Los estudios en Bonn reforzaron algunas tendencias anteriores de Blanco, su alta valoración del modelo griego, sus profundos conocimientos estilísticos y su manera de ver los productos artísticos como seres vivos. Blanco siguió las tesis de García y Bellido y de Rhys Carpenter, que en cierto modo entroncan con las posteriores tesis de E. Langlotz sobre un arte foceo 'helenizador', estrechamente asociado a la actividad comercial y a la talasocracia.[2]

Como una muestra de su amplia formación y variedad de intereses, sólo dos años después de llegar a la cátedra de Sevilla firmó, en 1961, la vacante de la hacía poco creada (y en breve tiempo extinguida) cátedra de "Historia de las Religiones" de la Universidad Complutense, en cuya oposición no pudo llegar a participar.[4]

En 1983 fue galardonado con el premio de traducción Fray Luis de León por su versión española de la Historia de la Edad de Piedra, de Hermann Müller-Karpe, pero más eco aún obtuvo su versión de The Roman Revolution de sir Ronald Syme (1939), publicada por Taurus en 1989 y pronto agotada[1]. En 1985 Blanco fue nombrado vocal del ­Real Patronato del Museo del Prado en representación del Cuerpo Facultativo de Conservadores de Museos. Muchos años atrás había sido conservador de escultura del propio museo (realizando su catálogo en 1957), como también de antigüedades de la Casa Ducal de Alba.

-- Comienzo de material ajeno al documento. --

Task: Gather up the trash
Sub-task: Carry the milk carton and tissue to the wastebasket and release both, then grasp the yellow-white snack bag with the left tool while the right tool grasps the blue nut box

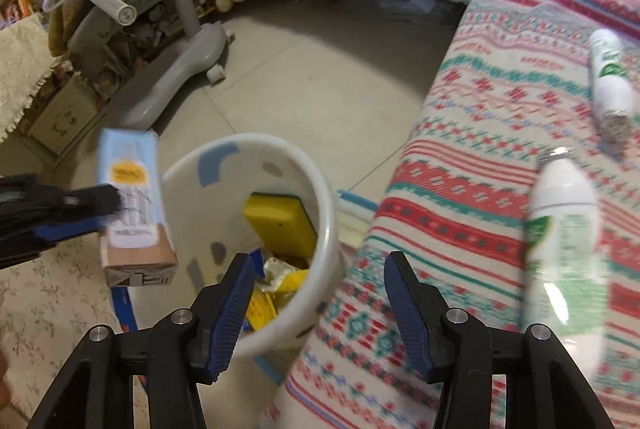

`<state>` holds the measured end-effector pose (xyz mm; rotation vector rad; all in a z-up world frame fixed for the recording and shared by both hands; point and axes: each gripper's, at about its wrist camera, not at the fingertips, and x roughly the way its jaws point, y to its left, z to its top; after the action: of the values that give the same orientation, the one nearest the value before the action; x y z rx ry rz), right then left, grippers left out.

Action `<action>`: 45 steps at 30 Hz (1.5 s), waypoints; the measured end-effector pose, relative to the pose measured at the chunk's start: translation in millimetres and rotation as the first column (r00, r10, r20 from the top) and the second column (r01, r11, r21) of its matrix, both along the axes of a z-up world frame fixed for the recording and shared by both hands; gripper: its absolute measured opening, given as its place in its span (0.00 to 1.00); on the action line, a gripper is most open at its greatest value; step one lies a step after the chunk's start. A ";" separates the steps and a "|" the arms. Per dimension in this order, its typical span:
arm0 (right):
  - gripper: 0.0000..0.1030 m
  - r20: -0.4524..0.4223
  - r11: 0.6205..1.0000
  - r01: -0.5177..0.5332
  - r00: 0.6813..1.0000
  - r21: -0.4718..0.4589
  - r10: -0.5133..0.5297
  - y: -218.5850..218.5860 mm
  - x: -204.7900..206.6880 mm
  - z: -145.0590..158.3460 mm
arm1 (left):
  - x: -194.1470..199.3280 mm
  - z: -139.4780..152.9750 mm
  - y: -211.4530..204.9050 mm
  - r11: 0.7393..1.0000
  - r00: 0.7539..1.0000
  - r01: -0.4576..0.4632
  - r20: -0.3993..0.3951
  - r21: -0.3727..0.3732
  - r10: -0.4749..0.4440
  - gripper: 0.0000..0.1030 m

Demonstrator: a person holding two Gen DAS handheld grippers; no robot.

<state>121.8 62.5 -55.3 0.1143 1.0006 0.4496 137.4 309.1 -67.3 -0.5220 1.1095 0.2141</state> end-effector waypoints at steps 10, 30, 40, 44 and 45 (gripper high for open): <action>0.60 0.107 0.999 0.032 0.994 -0.013 -0.030 -88.5 -31.9 71.4 | 4.5 15.7 -32.5 0.998 0.997 0.067 0.049 -0.015 -0.066 0.61; 0.68 0.077 0.919 0.300 0.954 -0.255 -0.290 -274.0 -32.7 53.0 | 18.4 61.7 -182.7 0.944 0.933 0.326 0.145 0.046 -0.329 0.61; 0.68 -0.007 0.927 0.079 0.996 -0.366 -0.087 -251.1 -38.9 15.1 | 25.3 62.4 -275.6 0.888 0.879 0.454 0.129 0.072 -0.460 0.61; 0.68 -0.042 0.868 -0.070 0.997 -0.492 0.057 -220.7 -48.6 -5.5 | 29.7 60.3 -312.4 0.859 0.853 0.497 0.114 0.121 -0.509 0.61; 0.68 -0.055 0.844 -0.088 0.996 -0.529 0.069 -217.4 -49.0 -12.4 | 31.0 59.8 -322.0 0.851 0.844 0.511 0.117 0.120 -0.524 0.61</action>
<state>72.8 -154.9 -67.7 -0.4248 1.1345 0.2295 168.4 -13.0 -7.5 -0.1422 1.0538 -0.2502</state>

Practicó en ocasiones la arqueología de campo, primero en los años 50, colaborando en las excavaciones españolas en el santuario de Gabii (Italia), y después dirigiendo o codirigiendo algunas excavaciones y prospecciones, como en La Guardia de Jaén, Riotinto (Huelva), Ategua (Córdoba), La Lanzada (Pontevedra), o Itálica (Sevilla). Dos de sus artículos tempranos, "Orientalia I" y "Orientalia II" tuvieron un merecido eco e influencia, por situar en primer plano el período llamado "orientalizante".[5] Fue cofundador en 1970 de la revista científica Habis de la Universidad de Sevilla, y dirigió la colección de arte antiguo de Historia 16. Al igual que su maestro, García y Bellido, fue de los pocos arqueólogos españoles contemporáneos en dedicar obras de síntesis de cierta entidad a culturas de fuera de la Península Ibérica, como sus famosos manuales sobre el arte griego y el del Próximo Oriente y aproximaciones más breves a artes como el egipcio o el romano. Como herencia de su formación filológica y europea, mantuvo siempre su facilidad para manejar e incluso recitar obras en griego (sobre todo Homero), y el cultivo de los idiomas científicos modernos. Tenía una vasta cultura, que reflejaba en un discurso elegante y ameno, y en un estilo literario a la misma altura, difícilmente imitable. Entre sus aficiones personales se contaban el cine y las novelas del Oeste.

Habiendo padecido poco tiempo antes algunos problemas cardiacos, falleció repentinamente en la madrugada del día de Reyes de 1991,[6] recibiendo sepultura en el panteón familiar de Marín, su pueblo natal, junto a su primera esposa, Pilar López-Brea Osorio, bibliotecaria de la Universidad de Sevilla y más tarde bibliotecaria directora de la Real Academia de la Historia, fallecida años atrás, en 1982. La hija superviviente de ambos, Mercedes Blanco López-Brea de Morel, es profesora de español en la Universidad París IV-Sorbonne y experta en la literatura española del siglo XVII[2].